Aynı Kanunun 61. maddesinin 1. fıkrasında, ücretin, işverene tabi ve belirli bir işyerine bağlı olarak çalışanlara hizmet karşılığı verilen para ve ayınlar ile sağlanan ve para ile temsil edilebilen menfaatler olduğu; 2. fıkrasında, ücretin ödenek, tazminat, kasa tazminatı (mali sorumluluk tazminatı), tahsisat, zam, avans, aidat, huzur hakkı, prim, ikramiye, gider karşılığı veya başka adlar altında ödenmiş olmasının veya bir ortaklık münasebeti niteliğinde olmamak şartı ile kazancın belli bir yüzdesi şeklinde tayin edilmiş bulunmasının onun mahiyetini değiştirmeyeceği; 3. fıkrasının (2) numaralı bendinde, evvelce yapılmış veya gelecekte yapılacak hizmetler karşılığında verilen para ve ayınlarla sağlanan diğer menfaatlerin ücret sayılacağı düzenlenmiş, ayrıca, Kanunun 94. maddesinin 1. fıkrasının 1. bendinde de, hizmet erbabına ödenen ücretler ile 61. maddede yazılı olup ücret sayılan ödemelerden (istisnadan faydalananlar hariç) 103 ve 104. maddelere göre tevkifat yapılacağı kurala bağlanmıştır.

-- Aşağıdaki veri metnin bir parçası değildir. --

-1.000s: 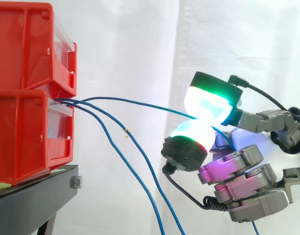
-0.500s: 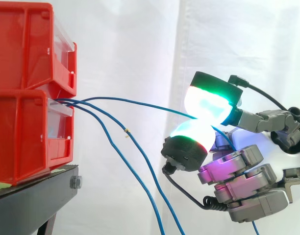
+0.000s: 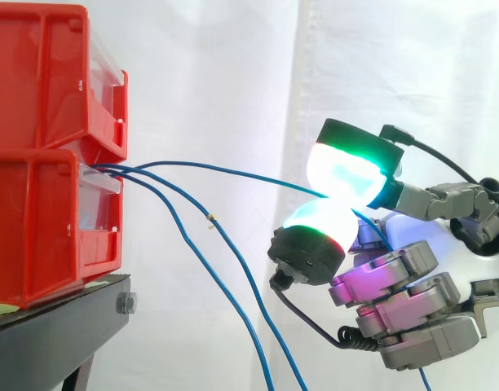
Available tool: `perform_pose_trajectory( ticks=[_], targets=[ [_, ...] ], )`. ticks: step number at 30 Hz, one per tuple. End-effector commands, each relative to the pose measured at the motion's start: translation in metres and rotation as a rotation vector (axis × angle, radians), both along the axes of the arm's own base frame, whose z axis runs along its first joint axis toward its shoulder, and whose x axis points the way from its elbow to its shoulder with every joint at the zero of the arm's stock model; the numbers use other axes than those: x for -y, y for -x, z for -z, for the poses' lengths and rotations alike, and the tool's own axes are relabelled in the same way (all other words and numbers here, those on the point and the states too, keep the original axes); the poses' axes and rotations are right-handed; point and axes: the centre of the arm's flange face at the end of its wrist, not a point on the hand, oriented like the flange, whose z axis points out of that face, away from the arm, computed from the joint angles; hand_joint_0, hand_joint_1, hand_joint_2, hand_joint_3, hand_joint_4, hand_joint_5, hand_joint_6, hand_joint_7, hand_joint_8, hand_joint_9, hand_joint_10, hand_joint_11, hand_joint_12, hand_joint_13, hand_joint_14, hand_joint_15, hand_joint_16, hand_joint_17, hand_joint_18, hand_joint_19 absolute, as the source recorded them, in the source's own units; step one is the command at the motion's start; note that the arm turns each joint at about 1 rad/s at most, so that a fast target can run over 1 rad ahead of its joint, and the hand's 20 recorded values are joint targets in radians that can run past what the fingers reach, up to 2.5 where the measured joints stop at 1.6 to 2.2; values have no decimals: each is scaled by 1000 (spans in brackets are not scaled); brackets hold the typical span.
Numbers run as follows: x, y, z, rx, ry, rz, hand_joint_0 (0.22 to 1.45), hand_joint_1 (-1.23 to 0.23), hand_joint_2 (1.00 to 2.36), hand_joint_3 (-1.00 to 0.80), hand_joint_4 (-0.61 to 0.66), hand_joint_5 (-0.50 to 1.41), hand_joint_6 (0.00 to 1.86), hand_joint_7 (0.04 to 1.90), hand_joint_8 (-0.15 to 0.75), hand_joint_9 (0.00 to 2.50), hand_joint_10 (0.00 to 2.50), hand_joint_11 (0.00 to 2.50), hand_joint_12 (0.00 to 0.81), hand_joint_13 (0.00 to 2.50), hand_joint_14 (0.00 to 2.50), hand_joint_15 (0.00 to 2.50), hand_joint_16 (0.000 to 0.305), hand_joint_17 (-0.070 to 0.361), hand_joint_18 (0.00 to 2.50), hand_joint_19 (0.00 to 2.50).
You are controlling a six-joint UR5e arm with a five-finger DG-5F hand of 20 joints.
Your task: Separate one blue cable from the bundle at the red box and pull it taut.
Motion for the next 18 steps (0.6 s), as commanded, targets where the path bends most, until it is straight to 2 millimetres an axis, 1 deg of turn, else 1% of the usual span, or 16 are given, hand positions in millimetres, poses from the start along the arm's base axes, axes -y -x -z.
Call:
perform_pose_trajectory(
  ticks=[1, 14, 18],
  targets=[
    [0, 0, 0, 2, 0, 0, 809, -837, 1014, -305, -248, -185, 936, 1351, 250, 744, 2358, 1362, 318, 931, 2500, 1371, 27, 62, 1285, 1855],
    [0, 0, 0, 0, 0, 0, 809, -837, 1014, -306, -252, -185, 937, 1343, 251, 745, 2347, 1359, 320, 934, 2500, 1399, 29, 64, 1287, 1851],
    [0, 0, 0, -1, 0, 0, 810, -838, 1013, -308, -250, -185, 936, 1349, 252, 748, 2348, 1365, 318, 934, 2500, 1371, 28, 62, 1286, 1865]
  ],
)
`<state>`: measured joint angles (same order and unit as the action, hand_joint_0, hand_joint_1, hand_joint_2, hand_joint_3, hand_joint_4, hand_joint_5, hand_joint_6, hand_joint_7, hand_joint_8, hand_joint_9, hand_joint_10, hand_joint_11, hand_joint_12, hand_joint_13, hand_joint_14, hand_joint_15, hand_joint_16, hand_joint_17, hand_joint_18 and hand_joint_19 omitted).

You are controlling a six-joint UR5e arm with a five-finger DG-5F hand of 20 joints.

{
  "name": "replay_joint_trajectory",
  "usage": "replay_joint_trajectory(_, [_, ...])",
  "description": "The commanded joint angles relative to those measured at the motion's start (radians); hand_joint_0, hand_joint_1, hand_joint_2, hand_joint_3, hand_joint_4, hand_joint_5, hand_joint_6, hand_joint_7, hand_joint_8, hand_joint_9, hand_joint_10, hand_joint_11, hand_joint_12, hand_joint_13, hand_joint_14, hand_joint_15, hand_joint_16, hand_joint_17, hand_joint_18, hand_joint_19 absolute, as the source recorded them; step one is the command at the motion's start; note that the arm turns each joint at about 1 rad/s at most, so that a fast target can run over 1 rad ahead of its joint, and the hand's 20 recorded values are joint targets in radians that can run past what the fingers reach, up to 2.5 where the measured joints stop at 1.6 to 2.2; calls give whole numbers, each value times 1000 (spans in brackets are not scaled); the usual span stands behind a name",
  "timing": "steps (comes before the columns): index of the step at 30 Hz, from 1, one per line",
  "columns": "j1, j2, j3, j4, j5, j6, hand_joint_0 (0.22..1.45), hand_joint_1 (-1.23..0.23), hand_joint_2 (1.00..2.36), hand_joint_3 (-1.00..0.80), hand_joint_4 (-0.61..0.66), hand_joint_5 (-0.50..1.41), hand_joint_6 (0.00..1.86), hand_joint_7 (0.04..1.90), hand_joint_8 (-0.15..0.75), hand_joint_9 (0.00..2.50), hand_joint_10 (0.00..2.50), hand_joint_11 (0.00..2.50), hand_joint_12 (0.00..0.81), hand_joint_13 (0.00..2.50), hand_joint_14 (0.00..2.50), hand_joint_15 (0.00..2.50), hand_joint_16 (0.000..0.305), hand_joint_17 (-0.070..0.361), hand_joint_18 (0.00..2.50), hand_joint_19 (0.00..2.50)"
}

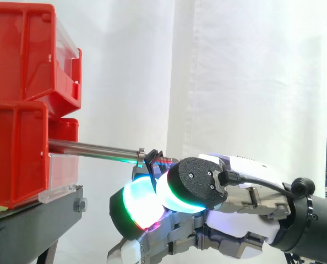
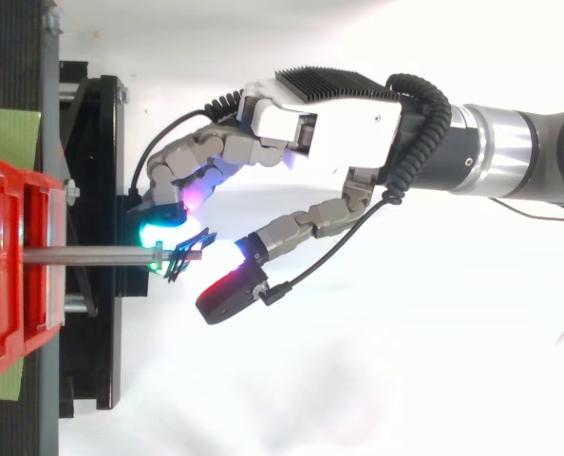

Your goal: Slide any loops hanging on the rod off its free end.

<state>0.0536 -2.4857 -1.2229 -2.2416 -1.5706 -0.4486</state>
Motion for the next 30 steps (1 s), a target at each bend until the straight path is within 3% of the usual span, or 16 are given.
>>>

Yukarıda yer verilen mevzuat hükümleri uyarınca, çalışanlara ücret, ödenek, tazminat veya başka adlar altında yapılan ödemelerin ücret olduğu, yapılan ödemelerin olay tarihi itibariyle ancak 4857 sayılı İş Kanunu'nda tanımlanan tazminatlardan biri veya mahkeme kararına dayalı işe iade edilmeme tazminatı olması halinde gelir vergisinden müstesna tutulabileceği; bu haliyle davacıya "anlaşma bedeli" adı altında yapılan ödemenin ücret niteliği taşıdığı açıktır. Dolayısıyla, iş akdinin feshedilmesi nedeniyle ödenen dava konusu tazminatın kıdem tazminatına isabet eden kısmı hariç gelir vergisinden istisna edilmesi mümkün olmadığından davalı idare işleminde hukuka aykırılık bulunmamaktadır.
Bu nedenle, temyiz isteminin kabulüne, .... Vergi Mahkemesinin ...tarih ve E:..., K:...sayılı kararının bozulmasına, yeniden bir karar verilmek üzere dosyanın adı geçen mahkemeye gönderilmesine, 18/01/2022 tarihinde oyçokluğuyla karar verildi.
(X) KARŞI OY:
Kararın düzeltilmesi istemini içeren dilekçede öne sürülen hususlar, kararın düzeltilmesini sağlayacak nitelikte bulunmadığından istemin reddi gerektiği görüşüyle Dairemiz kararına katılmıyorum.